ANN. would be a good decision when simplicity and accuracy are the overwhelming factors, like in the “Zoo” data set. This classification algorithm does not focus on the prior probabilities, and is very efficient in structure. The primary computation is the sorting procedures in order to guru out the k-nearest neighbors for the test data. There are many advantages. It is structurally trivial, but it’s able to make complex decision boundaries, it doesn’t need much information to be able to work, it naturally gets in tune with our problem-solving techniques, and it learns easily.
The disadvantages are that it takes quite a long time to classify and that it’s somewhat hard to find the best value for k. Decision Tree The Decision Tree algorithm helps solve the problem of classifying data into multiple groups of data. It provides innovative rules for solving large amounts of classification assignments because it arks on every different type of data. It’s well-suited for analyzing abundant amounts of info, such as the “Adult” data set, because it does not need to load all the data in the system’s main memory all at the same time.
It uses a root system to remove the burden of the problem’s difficulty. The Decision Tree exploration engine is used for assignments such as classifying databases or predicting results. These decision trees should be used when your mission is to assign your records to some ample categories. They help you out with rules that are easy to comprehend, ND those which can also help you pinpoint the best fields in case of future involvement in the project. There are an equal amount of advantages and disadvantages here.

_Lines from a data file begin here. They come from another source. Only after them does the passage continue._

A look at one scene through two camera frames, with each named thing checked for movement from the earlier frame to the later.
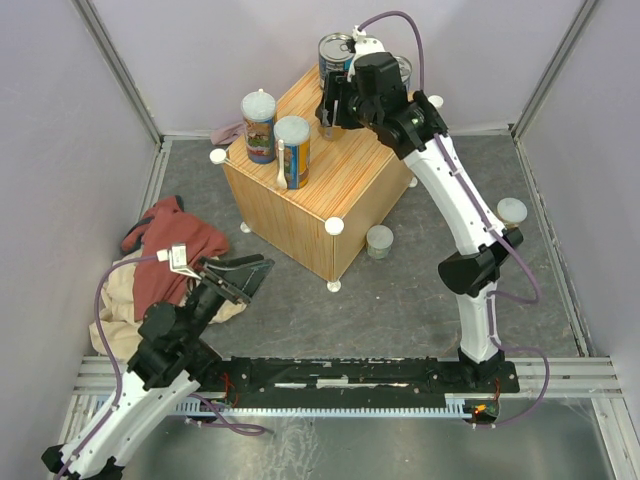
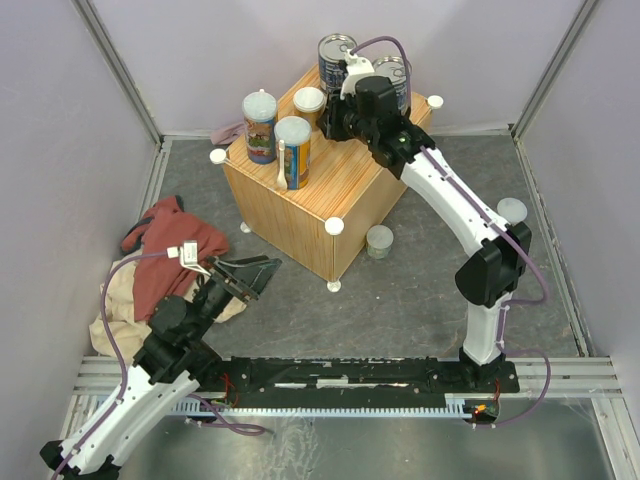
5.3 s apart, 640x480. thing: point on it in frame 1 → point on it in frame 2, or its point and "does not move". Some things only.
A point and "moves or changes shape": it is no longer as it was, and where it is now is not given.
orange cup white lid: x=331 y=132 moves or changes shape
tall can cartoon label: x=258 y=111 does not move
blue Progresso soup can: x=334 y=55 does not move
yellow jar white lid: x=511 y=212 does not move
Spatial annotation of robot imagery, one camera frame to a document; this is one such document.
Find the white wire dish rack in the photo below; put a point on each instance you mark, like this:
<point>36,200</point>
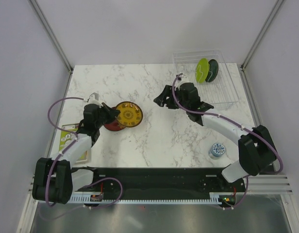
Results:
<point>221,93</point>

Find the yellow patterned plate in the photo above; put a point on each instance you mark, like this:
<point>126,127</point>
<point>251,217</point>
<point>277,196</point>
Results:
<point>130,115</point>

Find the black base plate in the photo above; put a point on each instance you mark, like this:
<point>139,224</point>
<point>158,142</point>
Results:
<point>163,183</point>

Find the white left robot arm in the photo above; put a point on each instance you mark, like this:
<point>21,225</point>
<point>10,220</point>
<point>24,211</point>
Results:
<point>54,182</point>

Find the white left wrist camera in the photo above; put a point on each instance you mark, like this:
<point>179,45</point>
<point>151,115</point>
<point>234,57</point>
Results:
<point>93,99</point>

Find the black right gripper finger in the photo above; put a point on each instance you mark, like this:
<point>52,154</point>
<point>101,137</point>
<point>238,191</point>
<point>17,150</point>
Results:
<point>164,100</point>
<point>167,91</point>

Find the aluminium left frame post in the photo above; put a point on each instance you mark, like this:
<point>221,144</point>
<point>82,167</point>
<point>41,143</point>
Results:
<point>49,31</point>

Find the dark teal plate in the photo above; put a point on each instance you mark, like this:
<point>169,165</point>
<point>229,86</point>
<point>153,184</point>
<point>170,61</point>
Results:
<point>213,71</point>

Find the blue patterned cup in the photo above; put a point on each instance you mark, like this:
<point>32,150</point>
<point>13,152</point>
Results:
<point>216,151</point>

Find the lime green plate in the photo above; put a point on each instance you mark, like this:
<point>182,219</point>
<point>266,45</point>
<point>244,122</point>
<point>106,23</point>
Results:
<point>202,70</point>

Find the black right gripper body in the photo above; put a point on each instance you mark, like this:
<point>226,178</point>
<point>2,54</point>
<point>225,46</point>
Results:
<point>178,95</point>

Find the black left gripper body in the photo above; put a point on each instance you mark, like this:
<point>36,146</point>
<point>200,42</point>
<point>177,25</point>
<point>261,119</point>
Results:
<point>102,119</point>

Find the red floral plate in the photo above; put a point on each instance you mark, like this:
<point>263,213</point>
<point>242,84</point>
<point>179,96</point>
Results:
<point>114,126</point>

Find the aluminium frame post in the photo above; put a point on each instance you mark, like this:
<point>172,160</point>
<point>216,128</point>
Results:
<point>262,33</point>
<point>49,31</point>

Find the white cable duct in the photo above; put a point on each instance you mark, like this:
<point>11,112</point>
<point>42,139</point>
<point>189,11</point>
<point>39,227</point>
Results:
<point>95,198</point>

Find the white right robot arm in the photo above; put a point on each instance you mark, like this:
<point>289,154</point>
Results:
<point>255,146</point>

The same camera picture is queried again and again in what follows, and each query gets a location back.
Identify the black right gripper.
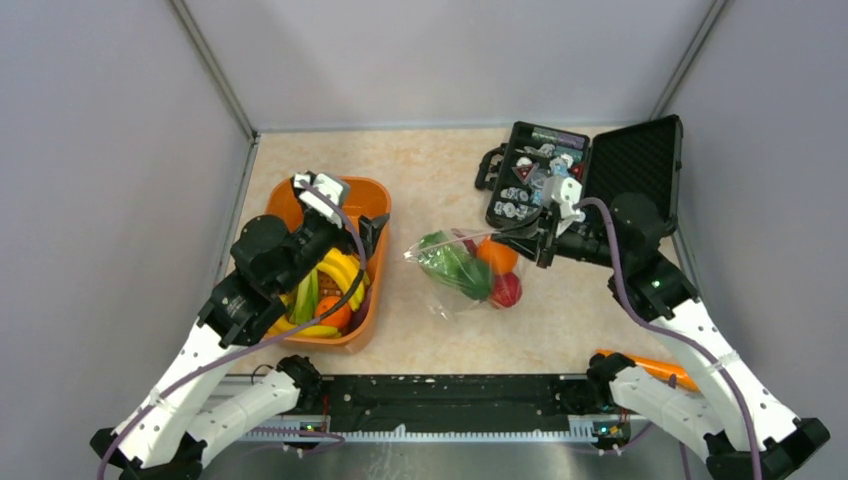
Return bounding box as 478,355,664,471
492,202,628,270

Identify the green lime toy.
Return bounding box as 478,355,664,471
457,259,494,301

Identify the orange plastic bin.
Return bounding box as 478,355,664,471
265,176,391,354

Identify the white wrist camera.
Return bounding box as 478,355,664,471
292,172,351,229
542,175,586,237

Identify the black poker chip case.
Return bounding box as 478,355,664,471
474,114,684,232

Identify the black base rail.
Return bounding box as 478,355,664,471
316,374,607,434

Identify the clear zip top bag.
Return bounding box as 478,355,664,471
404,228,525,319

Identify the yellow banana toy front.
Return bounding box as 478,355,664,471
264,316,342,339

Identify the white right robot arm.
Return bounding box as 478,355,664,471
494,192,831,479

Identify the red apple toy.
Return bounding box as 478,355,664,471
488,272,523,309

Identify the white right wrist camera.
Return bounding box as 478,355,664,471
542,175,586,237

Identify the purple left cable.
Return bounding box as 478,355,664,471
95,182,369,480

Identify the green napa cabbage toy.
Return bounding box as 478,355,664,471
416,231,480,290

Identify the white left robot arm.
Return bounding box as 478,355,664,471
90,207,389,479

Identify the orange fruit toy front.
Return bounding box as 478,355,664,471
315,296,352,332

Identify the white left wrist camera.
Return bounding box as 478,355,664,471
292,172,351,229

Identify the yellow banana bunch toy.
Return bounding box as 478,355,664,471
316,249,370,312

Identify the orange carrot toy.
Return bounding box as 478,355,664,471
587,349,699,392

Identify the orange fruit toy back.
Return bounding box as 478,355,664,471
476,237,519,275

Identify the purple cable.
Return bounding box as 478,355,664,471
95,182,369,480
574,197,764,480

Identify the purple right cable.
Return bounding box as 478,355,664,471
574,197,764,480

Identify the orange fruit toy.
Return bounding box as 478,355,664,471
315,296,352,332
476,237,519,275

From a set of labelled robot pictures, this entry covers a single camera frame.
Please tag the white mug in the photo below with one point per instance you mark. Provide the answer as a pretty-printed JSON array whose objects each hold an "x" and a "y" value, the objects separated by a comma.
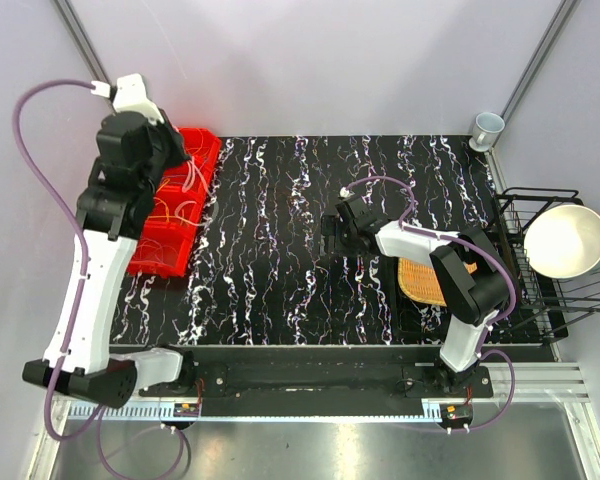
[{"x": 485, "y": 131}]

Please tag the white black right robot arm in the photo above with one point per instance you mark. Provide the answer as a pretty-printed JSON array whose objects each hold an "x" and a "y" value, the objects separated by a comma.
[{"x": 477, "y": 288}]

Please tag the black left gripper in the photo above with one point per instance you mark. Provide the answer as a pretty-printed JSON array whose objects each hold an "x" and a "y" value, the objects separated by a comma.
[{"x": 179, "y": 153}]

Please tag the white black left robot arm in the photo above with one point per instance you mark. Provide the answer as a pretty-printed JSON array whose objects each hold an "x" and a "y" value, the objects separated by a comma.
[{"x": 107, "y": 221}]

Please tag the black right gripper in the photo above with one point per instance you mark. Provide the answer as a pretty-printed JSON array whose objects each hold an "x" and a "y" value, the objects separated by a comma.
[{"x": 332, "y": 227}]

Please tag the red storage bin row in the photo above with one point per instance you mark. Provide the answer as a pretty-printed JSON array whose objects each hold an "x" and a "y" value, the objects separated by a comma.
[{"x": 170, "y": 230}]

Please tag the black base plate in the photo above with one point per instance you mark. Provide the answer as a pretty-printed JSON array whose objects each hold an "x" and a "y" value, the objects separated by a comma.
[{"x": 415, "y": 371}]

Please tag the white bowl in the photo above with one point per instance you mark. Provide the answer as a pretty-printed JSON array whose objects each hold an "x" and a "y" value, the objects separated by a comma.
[{"x": 564, "y": 242}]

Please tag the black wire dish rack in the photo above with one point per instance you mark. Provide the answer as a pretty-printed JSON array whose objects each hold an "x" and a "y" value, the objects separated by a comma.
[{"x": 514, "y": 210}]

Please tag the woven bamboo tray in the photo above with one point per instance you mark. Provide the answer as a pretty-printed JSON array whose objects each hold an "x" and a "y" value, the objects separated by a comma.
[{"x": 419, "y": 283}]

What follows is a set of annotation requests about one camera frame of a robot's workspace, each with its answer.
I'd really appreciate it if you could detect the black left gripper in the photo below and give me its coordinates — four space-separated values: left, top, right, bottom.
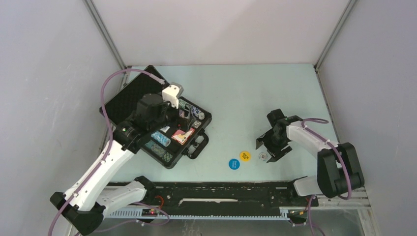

In the bright side, it is easy to comprehend and to generate rules, and it makes your life a whole lot easier when the problem gets degraded in difficulty. On the other hand, once an error has been made on a node at level n, then any and all nodes at level n-l, n-2, n-3,… , n-k will also be wrong. Furthermore, it is not good at handling continuous variables. Nevertheless, being able to work with mass scale database files with Just his algorithm is reputable in itself.